**ACTIVITY:** Determine how many lines in this listing contain the word "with" and report that number by itself.

--- DATASET EXTRACT Enclosed Below ---

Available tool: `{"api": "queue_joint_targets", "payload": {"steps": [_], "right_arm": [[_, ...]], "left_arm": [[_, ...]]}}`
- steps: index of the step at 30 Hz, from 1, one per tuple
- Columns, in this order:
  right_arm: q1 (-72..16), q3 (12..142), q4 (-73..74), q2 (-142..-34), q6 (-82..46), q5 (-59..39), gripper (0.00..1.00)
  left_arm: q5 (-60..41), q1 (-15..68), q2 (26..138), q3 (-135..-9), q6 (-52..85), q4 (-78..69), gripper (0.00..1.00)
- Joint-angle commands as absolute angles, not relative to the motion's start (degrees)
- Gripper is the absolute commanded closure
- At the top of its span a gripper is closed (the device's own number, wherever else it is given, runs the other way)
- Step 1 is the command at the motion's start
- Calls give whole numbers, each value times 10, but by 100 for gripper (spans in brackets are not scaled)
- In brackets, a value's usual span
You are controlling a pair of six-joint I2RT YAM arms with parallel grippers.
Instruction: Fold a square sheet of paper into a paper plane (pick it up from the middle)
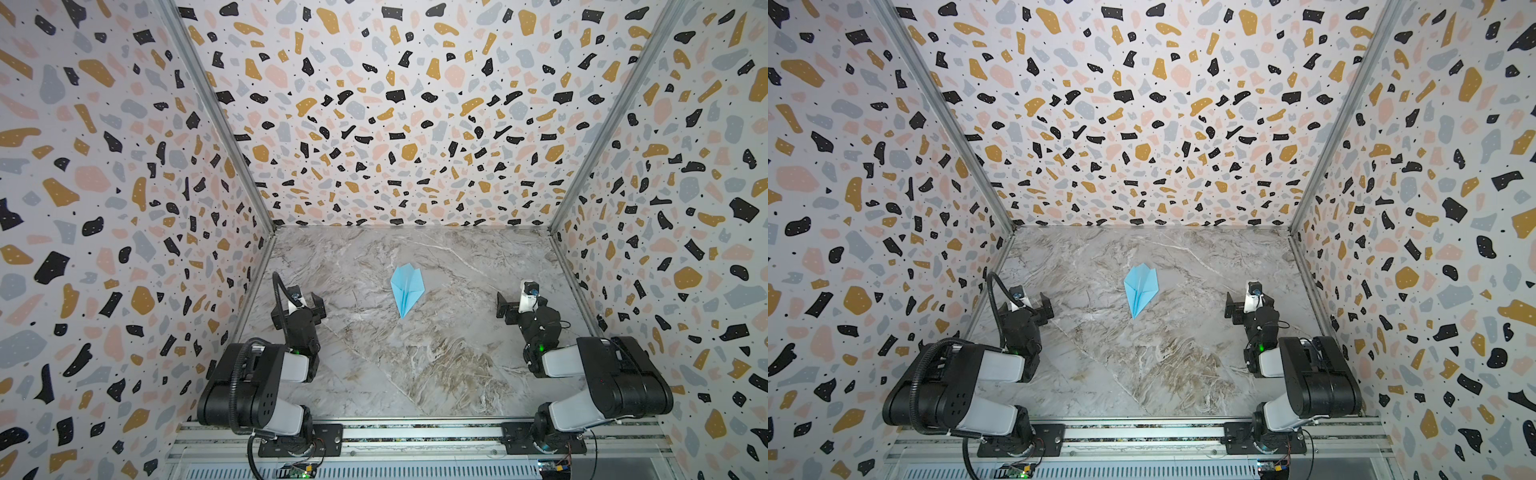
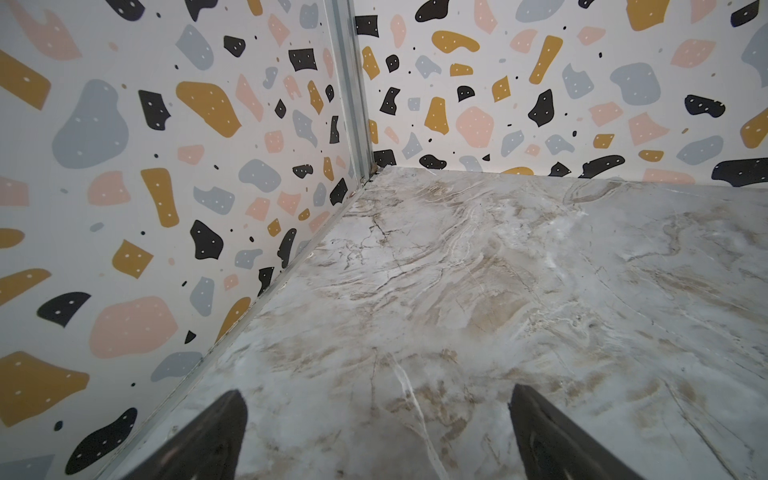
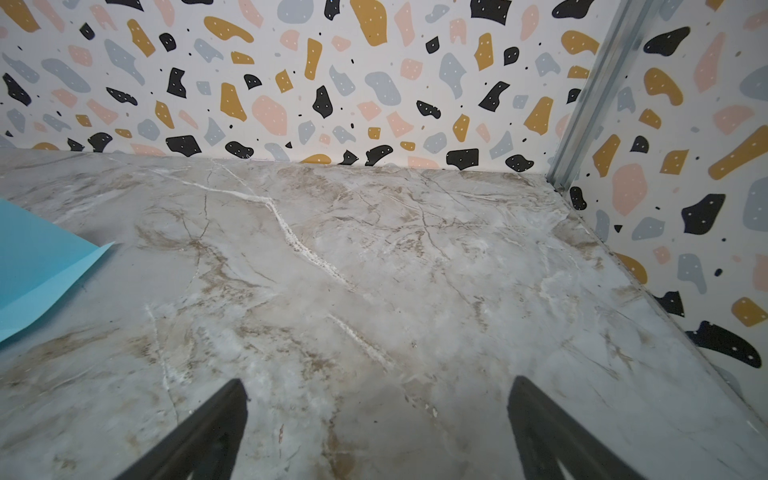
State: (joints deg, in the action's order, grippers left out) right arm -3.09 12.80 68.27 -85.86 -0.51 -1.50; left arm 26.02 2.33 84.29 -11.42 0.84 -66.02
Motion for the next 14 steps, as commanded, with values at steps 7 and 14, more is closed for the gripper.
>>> {"api": "queue_joint_targets", "payload": {"steps": [7,14], "right_arm": [[-39,128,701,-857,6,3,1],[-39,127,703,-856,5,1,1]], "left_arm": [[270,21,844,-126,13,-699,0],[268,21,852,-131,10,-697,0]]}}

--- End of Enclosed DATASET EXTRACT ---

**EXERCISE RESPONSE:** 2